How to complete this task – Which of the lines below include "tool"? Each one should be copied out.

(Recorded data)
**********
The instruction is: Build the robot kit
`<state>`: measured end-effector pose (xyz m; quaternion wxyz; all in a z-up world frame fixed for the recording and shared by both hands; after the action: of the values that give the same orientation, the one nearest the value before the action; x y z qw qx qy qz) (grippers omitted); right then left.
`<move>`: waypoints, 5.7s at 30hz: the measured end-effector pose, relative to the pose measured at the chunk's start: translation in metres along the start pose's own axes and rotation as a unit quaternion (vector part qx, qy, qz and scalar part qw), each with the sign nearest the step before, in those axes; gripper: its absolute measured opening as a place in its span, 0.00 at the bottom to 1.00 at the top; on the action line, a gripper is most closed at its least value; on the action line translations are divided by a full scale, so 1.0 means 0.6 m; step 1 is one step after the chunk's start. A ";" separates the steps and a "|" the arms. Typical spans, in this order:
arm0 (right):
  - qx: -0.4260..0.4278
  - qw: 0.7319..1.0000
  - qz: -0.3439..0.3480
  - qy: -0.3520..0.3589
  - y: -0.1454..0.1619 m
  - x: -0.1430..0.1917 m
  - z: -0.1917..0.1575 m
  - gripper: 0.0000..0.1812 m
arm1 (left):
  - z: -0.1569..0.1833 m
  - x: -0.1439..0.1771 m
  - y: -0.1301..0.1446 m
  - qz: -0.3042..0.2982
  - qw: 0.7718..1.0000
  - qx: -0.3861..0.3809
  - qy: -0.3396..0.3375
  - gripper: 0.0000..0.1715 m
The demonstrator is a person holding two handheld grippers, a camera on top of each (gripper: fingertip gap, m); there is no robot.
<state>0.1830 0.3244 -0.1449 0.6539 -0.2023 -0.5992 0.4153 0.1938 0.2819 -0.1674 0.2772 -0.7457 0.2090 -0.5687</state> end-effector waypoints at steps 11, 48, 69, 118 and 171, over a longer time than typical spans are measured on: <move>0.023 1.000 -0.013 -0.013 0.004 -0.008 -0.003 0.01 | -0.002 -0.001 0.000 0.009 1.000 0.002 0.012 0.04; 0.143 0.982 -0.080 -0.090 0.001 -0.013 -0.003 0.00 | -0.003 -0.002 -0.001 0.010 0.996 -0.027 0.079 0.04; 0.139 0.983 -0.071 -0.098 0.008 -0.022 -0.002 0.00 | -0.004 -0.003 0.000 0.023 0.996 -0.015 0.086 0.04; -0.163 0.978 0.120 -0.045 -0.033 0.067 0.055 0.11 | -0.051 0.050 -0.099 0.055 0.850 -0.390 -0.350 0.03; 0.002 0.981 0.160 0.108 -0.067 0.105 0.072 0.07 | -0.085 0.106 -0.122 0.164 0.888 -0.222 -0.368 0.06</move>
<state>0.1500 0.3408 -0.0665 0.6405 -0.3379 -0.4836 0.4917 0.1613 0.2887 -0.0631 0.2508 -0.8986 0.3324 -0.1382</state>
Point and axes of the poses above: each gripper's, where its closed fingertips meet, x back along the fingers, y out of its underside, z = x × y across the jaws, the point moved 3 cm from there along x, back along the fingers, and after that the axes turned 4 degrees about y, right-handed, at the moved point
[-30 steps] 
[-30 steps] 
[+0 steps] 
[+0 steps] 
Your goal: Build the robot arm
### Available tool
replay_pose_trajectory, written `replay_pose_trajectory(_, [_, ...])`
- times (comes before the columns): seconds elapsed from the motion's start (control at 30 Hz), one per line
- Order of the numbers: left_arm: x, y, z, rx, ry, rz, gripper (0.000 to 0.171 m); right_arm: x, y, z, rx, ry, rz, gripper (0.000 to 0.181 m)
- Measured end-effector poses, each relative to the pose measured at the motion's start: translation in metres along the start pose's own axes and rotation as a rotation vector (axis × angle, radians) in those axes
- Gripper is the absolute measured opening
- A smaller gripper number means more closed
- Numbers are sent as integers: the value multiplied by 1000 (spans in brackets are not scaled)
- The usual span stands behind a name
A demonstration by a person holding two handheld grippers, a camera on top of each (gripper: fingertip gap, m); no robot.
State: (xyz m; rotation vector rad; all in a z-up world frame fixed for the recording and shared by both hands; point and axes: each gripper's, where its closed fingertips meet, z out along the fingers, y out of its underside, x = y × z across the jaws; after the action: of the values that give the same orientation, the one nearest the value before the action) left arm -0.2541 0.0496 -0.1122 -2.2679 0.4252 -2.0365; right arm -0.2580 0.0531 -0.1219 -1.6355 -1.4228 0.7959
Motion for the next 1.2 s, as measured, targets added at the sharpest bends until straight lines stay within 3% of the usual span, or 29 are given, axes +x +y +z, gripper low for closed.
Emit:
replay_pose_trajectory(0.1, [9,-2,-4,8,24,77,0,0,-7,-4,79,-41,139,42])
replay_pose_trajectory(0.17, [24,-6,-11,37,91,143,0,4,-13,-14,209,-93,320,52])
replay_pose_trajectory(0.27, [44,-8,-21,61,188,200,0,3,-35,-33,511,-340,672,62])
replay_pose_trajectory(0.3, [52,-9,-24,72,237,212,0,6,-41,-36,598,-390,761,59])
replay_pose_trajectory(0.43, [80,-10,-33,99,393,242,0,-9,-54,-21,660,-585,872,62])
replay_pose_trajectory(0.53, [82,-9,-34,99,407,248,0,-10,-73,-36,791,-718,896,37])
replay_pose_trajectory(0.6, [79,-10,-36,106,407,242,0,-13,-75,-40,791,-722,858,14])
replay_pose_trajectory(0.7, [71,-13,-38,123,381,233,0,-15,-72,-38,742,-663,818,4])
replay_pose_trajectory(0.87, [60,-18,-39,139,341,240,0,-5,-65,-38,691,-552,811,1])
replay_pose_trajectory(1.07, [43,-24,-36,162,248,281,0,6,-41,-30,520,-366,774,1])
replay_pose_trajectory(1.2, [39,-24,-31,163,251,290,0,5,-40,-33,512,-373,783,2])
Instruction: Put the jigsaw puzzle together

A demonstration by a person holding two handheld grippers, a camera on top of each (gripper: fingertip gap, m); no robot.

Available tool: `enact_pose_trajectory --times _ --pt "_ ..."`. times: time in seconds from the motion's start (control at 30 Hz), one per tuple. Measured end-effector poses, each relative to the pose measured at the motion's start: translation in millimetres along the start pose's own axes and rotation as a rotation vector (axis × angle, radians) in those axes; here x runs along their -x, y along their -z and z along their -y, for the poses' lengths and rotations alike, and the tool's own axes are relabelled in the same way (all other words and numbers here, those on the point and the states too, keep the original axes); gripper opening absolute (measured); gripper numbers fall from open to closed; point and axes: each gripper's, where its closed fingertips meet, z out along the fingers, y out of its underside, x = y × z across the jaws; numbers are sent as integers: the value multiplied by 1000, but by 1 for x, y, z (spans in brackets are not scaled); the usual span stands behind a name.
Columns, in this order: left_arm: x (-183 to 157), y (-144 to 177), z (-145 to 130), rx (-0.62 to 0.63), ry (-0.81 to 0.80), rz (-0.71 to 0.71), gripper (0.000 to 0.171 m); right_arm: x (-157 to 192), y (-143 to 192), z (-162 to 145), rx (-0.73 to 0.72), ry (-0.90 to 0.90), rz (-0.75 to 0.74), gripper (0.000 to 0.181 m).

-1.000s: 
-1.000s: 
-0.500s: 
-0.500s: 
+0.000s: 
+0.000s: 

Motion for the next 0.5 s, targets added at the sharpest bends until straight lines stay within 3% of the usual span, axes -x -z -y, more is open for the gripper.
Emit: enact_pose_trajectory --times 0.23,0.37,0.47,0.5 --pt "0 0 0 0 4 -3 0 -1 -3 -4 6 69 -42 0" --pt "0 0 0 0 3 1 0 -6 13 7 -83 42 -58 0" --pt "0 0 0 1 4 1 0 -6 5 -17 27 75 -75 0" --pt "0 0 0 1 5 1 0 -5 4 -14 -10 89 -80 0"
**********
The answer –
### Available tool
Available tool: `enact_pose_trajectory --times _ --pt "_ ..."`. times: time in seconds from the motion's start (control at 30 Hz), one per tuple. Measured end-effector poses, each relative to the pose measured at the motion's start: translation in millimetres along the start pose's own axes and rotation as a rotation vector (axis × angle, radians) in those axes; here x runs along their -x, y along their -z and z along their -y, for the poses' lengths and rotations alike, and the tool's own axes are relabelled in the same way (all other words and numbers here, those on the point and the states too, keep the original axes); gripper opening absolute (measured); gripper numbers fall from open to closed; point and axes: each gripper's, where its closed fingertips meet, z out along the fingers, y out of its underside, x = y × z across the jaws; numbers are sent as integers: the value multiplied by 1000, but by 1 for x, y, z (spans in brackets are not scaled); the usual span stands behind a name.

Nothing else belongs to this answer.